そんなことでおしゃべりをしたことしかない。あの時のキラキラした目に私はひかれたのだ。自転車についてあんなにも輝いて説明しているなんて素敵、そう思って私は恋に落ちた。ふっと目を開けるといつもと変わらない景色。何を夢見ているのか、笑ってしまう。私は机の上に開かれている教科書を片付けて帰り支度をした。少しだけくたびれているリュックに荷物を入れて、収まりきらなかったお弁当バッグを手に持って席を立った。
ごそごそとリュックの中で荷物がぶつかり合う音が聞こえる。そのとき、ふと二階の窓から見慣れた男を見つけた。真波だ。真波の隣にはいつも一緒にいる委員長がいる。周りからはあの二人は幼馴染で付き合ってはいない、と聞くけれど私にはそうは思えない。

真波の目にはちゃんと映っている人間だから。あふれ出てきそうな涙をこらえて私はじっとその二人を見た。これが現実なんだって、自分自身諦めるように。
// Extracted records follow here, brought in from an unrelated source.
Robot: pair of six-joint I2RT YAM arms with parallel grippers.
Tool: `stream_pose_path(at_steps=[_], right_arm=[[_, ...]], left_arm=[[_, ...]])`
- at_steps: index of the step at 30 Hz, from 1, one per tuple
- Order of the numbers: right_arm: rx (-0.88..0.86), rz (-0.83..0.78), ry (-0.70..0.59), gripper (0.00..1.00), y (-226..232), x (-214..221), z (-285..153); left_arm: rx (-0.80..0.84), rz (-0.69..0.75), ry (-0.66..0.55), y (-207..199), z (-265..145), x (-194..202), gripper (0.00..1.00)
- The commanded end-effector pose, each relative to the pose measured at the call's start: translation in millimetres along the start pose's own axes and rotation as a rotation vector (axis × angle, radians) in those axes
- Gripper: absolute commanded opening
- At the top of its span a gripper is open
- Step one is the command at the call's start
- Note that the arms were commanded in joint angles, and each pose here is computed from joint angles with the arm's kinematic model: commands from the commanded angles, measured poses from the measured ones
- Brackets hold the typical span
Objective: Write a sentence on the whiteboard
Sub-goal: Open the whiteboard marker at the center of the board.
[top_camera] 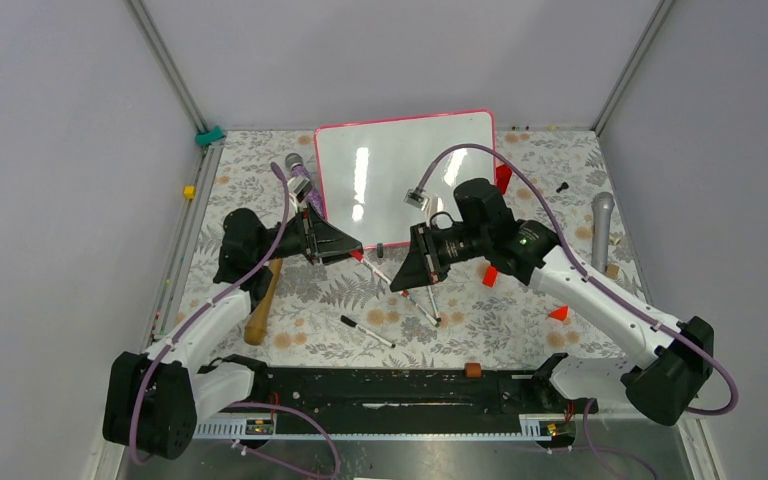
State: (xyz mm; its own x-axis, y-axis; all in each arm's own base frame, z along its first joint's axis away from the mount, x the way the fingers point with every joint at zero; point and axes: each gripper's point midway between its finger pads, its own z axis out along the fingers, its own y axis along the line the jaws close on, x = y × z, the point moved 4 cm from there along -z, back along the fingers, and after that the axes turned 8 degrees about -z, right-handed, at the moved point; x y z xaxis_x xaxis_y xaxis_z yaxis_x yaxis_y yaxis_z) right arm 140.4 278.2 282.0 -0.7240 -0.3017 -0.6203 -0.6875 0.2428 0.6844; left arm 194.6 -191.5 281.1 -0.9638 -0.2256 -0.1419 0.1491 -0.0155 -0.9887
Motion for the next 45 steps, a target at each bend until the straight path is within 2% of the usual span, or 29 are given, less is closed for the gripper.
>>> stream_pose_path(at_steps=[1,5,11,13,16,17,19,21,24,29,32,34,37,41,45], right_arm=[[-0.018,-0.023,-0.016,0.0,4,-13,-1],[-0.014,-0.017,-0.01,0.0,1,-13,1],[-0.011,-0.017,-0.008,0.0,-1,-14,2],[-0.009,-0.016,-0.01,0.0,-1,-14,2],[-0.007,-0.014,-0.015,0.0,-3,-15,0],[0.002,-0.012,-0.023,0.09,-4,-16,-1],[0.017,-0.005,-0.04,0.46,-7,-19,-3],[0.029,-0.005,-0.084,0.68,-9,-24,-6],[0.036,-0.023,-0.196,0.77,-9,-35,-10],[0.046,-0.017,-0.49,0.79,-5,-59,-21],[-0.013,0.033,-0.692,0.79,-1,-69,-30],[-0.039,0.051,-0.772,0.8,1,-75,-34],[-0.031,0.06,-0.728,0.8,4,-78,-27],[-0.072,0.062,-0.691,0.74,13,-82,-17],[-0.092,0.071,-0.688,0.6,16,-83,-15]], left_arm=[[0.029,0.059,0.058,-8,-4,12,0.44],[0.029,0.062,0.08,-8,-5,16,0.35],[0.017,0.06,0.093,-4,-7,20,0.12],[0.014,0.061,0.095,-3,-7,20,0.0],[0.011,0.063,0.093,-3,-7,20,0.0],[0.012,0.066,0.089,-3,-7,19,0.0],[0.012,0.072,0.074,-4,-6,18,0.0],[0.011,0.072,0.038,-4,-6,15,0.0],[0.039,0.077,-0.059,-9,-5,8,0.0],[0.168,0.054,-0.251,-25,-10,-1,0.0],[0.237,0.022,-0.364,-28,-15,-5,0.0],[0.259,0.018,-0.406,-33,-14,-9,0.0],[0.267,0.01,-0.421,-40,-9,-12,0.0],[0.266,0.002,-0.385,-46,1,-14,0.0],[0.266,-0.007,-0.357,-49,9,-14,0.0]])
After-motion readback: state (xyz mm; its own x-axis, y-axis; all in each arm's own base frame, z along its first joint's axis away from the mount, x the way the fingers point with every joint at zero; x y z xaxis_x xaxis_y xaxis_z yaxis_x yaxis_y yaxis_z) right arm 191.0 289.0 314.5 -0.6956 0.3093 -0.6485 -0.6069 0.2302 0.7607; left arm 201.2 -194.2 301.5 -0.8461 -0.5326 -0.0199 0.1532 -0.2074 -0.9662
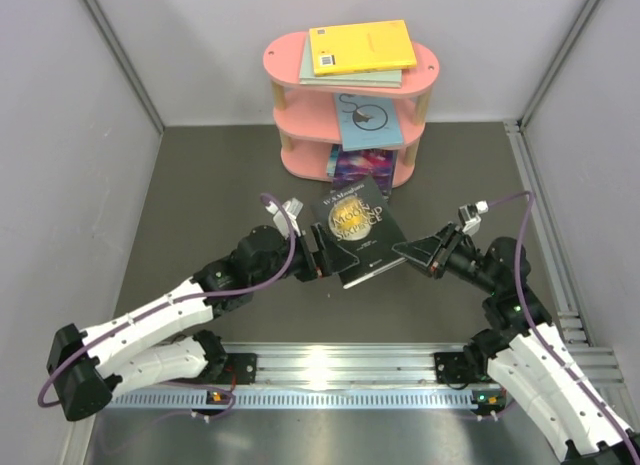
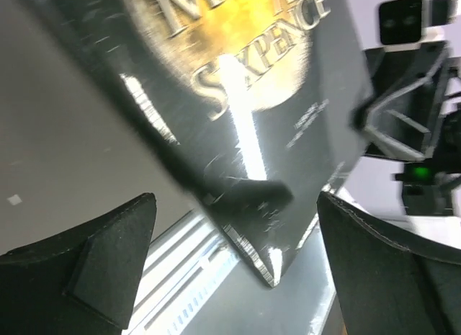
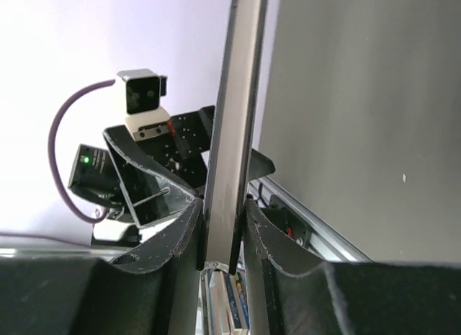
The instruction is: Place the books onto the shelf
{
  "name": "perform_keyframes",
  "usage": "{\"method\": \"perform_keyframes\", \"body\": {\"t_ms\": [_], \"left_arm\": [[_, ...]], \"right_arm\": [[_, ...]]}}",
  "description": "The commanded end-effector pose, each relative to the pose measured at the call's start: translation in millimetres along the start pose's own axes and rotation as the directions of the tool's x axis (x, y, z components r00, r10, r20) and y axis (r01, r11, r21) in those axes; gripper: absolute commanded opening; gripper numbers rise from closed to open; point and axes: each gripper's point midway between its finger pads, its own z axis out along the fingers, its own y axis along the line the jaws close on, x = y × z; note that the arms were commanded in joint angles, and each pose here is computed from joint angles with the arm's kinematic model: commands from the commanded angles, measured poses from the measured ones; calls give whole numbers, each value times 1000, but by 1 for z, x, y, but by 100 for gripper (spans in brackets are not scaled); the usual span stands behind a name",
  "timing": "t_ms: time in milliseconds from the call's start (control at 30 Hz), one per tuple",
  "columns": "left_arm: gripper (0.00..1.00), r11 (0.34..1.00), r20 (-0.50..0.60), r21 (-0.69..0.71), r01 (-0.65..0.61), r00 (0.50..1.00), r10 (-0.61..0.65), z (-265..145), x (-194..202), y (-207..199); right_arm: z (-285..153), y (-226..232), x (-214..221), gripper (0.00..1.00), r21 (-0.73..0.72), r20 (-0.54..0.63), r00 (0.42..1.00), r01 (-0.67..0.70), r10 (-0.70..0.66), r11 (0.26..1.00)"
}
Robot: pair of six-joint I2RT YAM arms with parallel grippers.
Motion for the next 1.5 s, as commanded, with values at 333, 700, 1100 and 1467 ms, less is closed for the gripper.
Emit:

家に帰ると従兄の純太が泊まりに来ていた。休みを利用して箱根山を自転車の練習に使うそうだ。純太は私の少しだけ赤かった目に気づいたようで、目を見開いていた。気遣うように私に話しかけた純太の行動にずきずきと胸が痛かった。

「どうしたんだ?今日嫌なことでもあったのか?」

「ううん、なんでもないの」

「学校、つらいのか?」

「学校はつらくないよ、忙しいけど楽しいよ」

純太は優しく問いかける。これほどまで優しくしてくれるなんて本当に優しい従兄だ。私はふにゃっと笑ってみるけれど純太は納得していないようで、何も握っていない私の両手をつかんだ。そして優しく何度も撫でてくれる。

「もしも本当につらくなったら俺に言ってくれると嬉しい」

「どうして?」

純太は直ぐに答えようとしていたけど、ちょっとだけ間があいた。

「俺だけを頼ってくれてるんだ、って気になるだろ」

そう言って純太は私の手を握って笑いかけた。